[Prompt] Go through the data and copy each line where the word "push" shows up.

☆ ☆ ☆

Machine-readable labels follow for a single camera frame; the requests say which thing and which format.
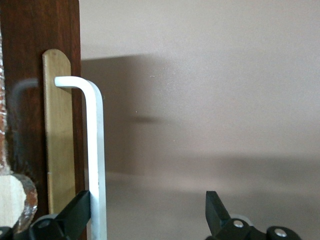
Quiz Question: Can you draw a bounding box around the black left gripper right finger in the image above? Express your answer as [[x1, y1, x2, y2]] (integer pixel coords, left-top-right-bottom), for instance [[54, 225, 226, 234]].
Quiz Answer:
[[205, 190, 302, 240]]

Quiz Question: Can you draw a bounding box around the light wood handle backplate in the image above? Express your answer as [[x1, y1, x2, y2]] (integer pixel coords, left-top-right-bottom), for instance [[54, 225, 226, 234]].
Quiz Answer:
[[41, 48, 76, 215]]

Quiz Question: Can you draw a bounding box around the white metal drawer handle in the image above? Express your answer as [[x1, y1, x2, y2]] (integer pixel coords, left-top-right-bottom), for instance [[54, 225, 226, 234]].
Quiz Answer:
[[54, 76, 108, 240]]

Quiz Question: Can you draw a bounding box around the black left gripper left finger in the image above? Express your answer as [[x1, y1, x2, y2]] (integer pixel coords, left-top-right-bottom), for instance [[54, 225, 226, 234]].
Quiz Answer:
[[0, 189, 92, 240]]

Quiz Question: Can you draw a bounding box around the wooden drawer with dark front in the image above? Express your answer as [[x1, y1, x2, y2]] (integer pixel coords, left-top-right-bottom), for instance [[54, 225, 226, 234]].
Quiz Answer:
[[0, 0, 87, 240]]

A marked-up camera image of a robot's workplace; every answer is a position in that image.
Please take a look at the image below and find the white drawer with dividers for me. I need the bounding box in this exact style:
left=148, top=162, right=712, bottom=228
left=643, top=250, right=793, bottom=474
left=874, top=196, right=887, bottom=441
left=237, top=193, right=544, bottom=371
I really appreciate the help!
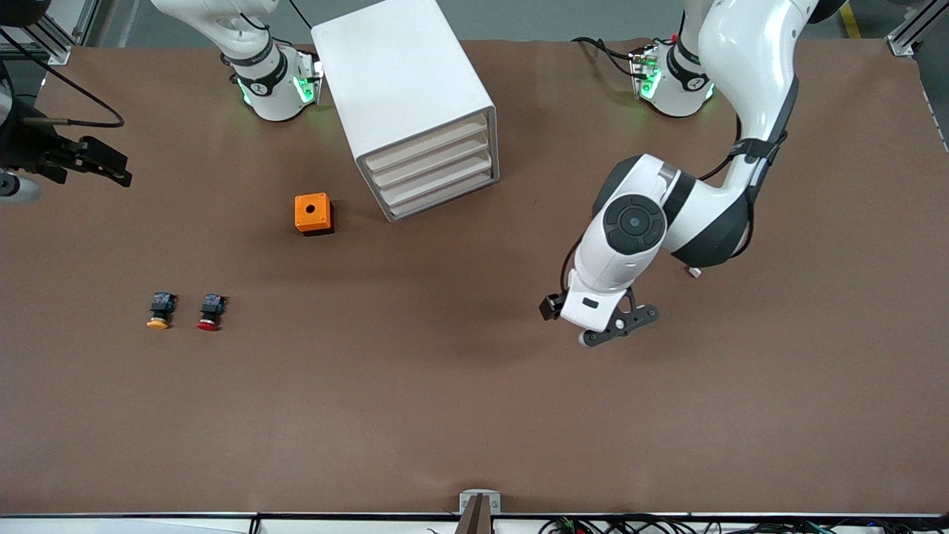
left=365, top=111, right=491, bottom=173

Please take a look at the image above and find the aluminium frame profile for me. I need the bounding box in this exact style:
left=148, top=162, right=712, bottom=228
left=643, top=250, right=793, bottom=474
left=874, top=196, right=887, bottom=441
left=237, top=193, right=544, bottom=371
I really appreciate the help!
left=0, top=0, right=99, bottom=65
left=886, top=0, right=949, bottom=57

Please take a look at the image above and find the white table edge rail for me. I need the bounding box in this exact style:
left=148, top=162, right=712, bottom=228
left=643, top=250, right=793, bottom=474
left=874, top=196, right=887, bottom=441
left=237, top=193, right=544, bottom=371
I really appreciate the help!
left=0, top=513, right=949, bottom=534

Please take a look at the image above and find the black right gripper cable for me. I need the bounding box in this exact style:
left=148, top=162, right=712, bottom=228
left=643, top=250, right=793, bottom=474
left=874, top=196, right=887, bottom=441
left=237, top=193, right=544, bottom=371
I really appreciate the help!
left=0, top=30, right=125, bottom=128

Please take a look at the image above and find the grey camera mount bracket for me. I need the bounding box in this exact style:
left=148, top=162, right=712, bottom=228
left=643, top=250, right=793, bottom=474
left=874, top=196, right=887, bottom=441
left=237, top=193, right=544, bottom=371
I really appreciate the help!
left=458, top=489, right=502, bottom=534

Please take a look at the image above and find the red-capped push button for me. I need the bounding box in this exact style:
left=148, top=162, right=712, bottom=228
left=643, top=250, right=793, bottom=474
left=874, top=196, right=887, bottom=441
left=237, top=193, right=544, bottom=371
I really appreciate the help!
left=196, top=293, right=228, bottom=332

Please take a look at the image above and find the brown table cover mat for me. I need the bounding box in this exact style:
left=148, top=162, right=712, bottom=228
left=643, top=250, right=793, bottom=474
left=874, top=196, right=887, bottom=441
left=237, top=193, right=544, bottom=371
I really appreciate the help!
left=0, top=37, right=949, bottom=516

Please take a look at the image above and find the orange box with hole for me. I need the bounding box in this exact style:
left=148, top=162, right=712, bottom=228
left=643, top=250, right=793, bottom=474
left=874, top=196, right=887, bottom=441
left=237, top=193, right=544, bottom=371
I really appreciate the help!
left=294, top=193, right=335, bottom=237

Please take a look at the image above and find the black cable bundle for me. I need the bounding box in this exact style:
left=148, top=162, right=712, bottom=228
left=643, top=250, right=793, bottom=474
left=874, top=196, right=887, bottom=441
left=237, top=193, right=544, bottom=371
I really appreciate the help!
left=538, top=514, right=949, bottom=534

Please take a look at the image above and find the white drawer cabinet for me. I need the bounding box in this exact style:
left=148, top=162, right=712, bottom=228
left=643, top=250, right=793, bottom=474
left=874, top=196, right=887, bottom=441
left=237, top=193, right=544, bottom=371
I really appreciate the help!
left=310, top=0, right=500, bottom=223

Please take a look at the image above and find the yellow-capped push button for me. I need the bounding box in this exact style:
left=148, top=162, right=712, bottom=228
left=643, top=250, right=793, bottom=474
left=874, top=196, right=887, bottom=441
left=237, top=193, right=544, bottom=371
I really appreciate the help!
left=146, top=292, right=177, bottom=330

☆ ☆ ☆

[Solved exercise]
Please take a look at the image above and find the red-capped push button for me. I need the bounding box in this exact style:
Please take a look at the image above and find the yellow-capped push button for me. I need the bounding box in this exact style:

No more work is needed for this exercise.